Take every line from the listing below that contains "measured".
##### Dataset section #####
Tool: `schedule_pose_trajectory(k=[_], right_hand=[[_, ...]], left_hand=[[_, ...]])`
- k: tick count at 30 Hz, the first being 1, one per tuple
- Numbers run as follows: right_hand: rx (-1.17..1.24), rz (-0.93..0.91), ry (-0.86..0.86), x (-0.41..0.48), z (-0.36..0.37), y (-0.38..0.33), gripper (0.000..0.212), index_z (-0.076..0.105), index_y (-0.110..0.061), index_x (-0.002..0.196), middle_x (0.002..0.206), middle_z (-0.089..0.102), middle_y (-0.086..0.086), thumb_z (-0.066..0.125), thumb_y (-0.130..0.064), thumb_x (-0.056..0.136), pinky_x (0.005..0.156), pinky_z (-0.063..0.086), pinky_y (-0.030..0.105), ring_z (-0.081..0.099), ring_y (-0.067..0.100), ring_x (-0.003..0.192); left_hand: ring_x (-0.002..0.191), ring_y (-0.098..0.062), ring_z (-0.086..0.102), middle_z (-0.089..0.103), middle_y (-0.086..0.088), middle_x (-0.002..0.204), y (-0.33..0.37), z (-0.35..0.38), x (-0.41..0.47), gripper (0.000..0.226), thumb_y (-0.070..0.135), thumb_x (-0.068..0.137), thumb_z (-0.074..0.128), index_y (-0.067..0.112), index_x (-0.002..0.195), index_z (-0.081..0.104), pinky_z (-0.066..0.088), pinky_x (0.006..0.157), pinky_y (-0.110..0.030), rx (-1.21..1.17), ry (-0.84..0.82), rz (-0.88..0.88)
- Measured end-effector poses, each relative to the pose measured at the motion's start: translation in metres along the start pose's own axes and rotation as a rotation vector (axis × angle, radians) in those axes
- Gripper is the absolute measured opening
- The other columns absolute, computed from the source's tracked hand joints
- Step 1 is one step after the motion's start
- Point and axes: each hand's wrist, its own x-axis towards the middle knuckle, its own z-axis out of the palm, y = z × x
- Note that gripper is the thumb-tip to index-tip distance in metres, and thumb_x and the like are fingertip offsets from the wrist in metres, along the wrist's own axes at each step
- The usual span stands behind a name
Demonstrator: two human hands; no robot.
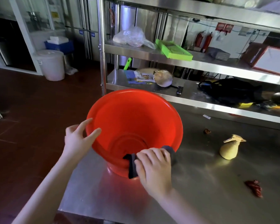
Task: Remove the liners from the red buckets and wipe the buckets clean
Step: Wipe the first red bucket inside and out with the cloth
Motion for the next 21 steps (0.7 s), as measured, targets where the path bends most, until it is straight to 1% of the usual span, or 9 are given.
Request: schedule_pose_trajectory(k=[1,3,5,7,11,13,17,19,21], right_hand=[[0.008,-0.037,-0.029,-0.007,-0.001,-0.008,0.031,0.064,-0.025,0.090,0.095,0.062,-0.012,0.038,-0.037,0.100,0.089,0.038,0.038,0.058,0.018,0.091],[0.014,-0.093,-0.071,-0.018,-0.004,-0.018,0.028,0.064,-0.025,0.093,0.097,0.063,-0.012,0.041,-0.038,0.099,0.093,0.038,0.037,0.058,0.018,0.092],[0.002,-0.110,-0.105,-0.023,-0.011,-0.026,0.028,0.066,-0.024,0.094,0.095,0.064,-0.011,0.043,-0.038,0.099,0.093,0.040,0.037,0.059,0.019,0.090],[-0.025,-0.092,-0.160,-0.026,-0.019,-0.036,0.027,0.068,-0.023,0.092,0.088,0.065,-0.008,0.045,-0.037,0.098,0.089,0.043,0.038,0.059,0.021,0.086],[-0.130,-0.025,-0.363,-0.036,-0.025,-0.064,0.032,0.069,-0.025,0.086,0.076,0.066,-0.005,0.044,-0.042,0.096,0.083,0.044,0.041,0.058,0.023,0.078],[-0.153,-0.003,-0.438,-0.041,-0.021,-0.072,0.036,0.071,-0.024,0.082,0.074,0.068,-0.004,0.043,-0.043,0.095,0.082,0.045,0.042,0.059,0.024,0.077],[-0.161,0.006,-0.578,-0.058,0.009,-0.062,0.036,0.072,-0.023,0.077,0.074,0.068,-0.003,0.046,-0.043,0.091,0.075,0.047,0.039,0.061,0.024,0.079],[-0.185,-0.009,-0.729,-0.067,0.030,-0.047,0.035,0.071,-0.023,0.097,0.095,0.069,-0.001,0.041,-0.042,0.094,0.085,0.044,0.041,0.059,0.025,0.099],[-0.184,0.004,-0.876,-0.072,0.052,-0.030,0.045,0.055,-0.021,0.131,0.125,0.059,0.002,0.034,-0.043,0.098,0.100,0.034,0.044,0.047,0.027,0.121]], left_hand=[[0.103,-0.022,0.052,0.034,-0.008,0.137,-0.002,0.005,-0.005,0.058,0.049,0.083,0.068,0.047,0.137,0.046,0.045,0.093,-0.033,0.014,-0.020,-0.073],[0.076,-0.015,0.053,0.030,-0.008,0.136,-0.012,0.017,-0.023,0.063,0.030,0.087,0.066,0.046,0.141,0.039,0.046,0.070,-0.028,0.104,0.025,-0.103],[0.070,-0.008,0.049,0.034,-0.009,0.135,-0.024,0.019,-0.042,0.069,0.009,0.086,0.057,0.043,0.143,0.037,0.043,0.058,-0.026,0.091,0.156,-0.106],[0.076,-0.010,0.049,0.037,-0.010,0.136,-0.036,0.016,-0.056,0.076,0.001,0.084,0.051,0.042,0.145,0.032,0.044,0.063,-0.029,0.033,0.238,-0.115],[0.095,-0.025,0.048,0.037,-0.010,0.135,-0.044,0.016,-0.083,0.087,-0.001,0.085,0.049,0.050,0.148,0.017,0.045,0.080,-0.042,0.005,0.328,-0.064],[0.090,-0.029,0.052,0.036,-0.008,0.131,-0.054,0.017,-0.091,0.090,0.002,0.087,0.048,0.056,0.147,0.008,0.047,0.080,-0.045,0.043,0.334,-0.021],[0.064,-0.029,0.050,0.035,-0.008,0.122,-0.089,0.038,-0.096,0.091,0.009,0.092,0.046,0.059,0.145,-0.008,0.045,0.066,-0.041,0.130,0.334,-0.010],[0.062,-0.031,0.047,0.034,-0.012,0.121,-0.109,0.055,-0.101,0.094,0.007,0.092,0.045,0.057,0.144,-0.014,0.043,0.067,-0.040,0.134,0.311,-0.053],[0.064,-0.031,0.046,0.033,-0.015,0.126,-0.129,0.069,-0.100,0.095,0.007,0.092,0.045,0.055,0.145,-0.017,0.039,0.067,-0.039,0.148,0.311,-0.074]])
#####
● Result of the exercise:
- Measured end-effector poses, each relative to the pose measured at the motion's start: translation in metres along the start pose's own axes and rotation as a rotation vector (axis × angle, radians) in those axes
- Gripper is the absolute measured opening
Motion for the next 21 steps (0.7 s), as measured, targets where the path bends most, until it is straight to 1% of the usual span, or 9 are given.

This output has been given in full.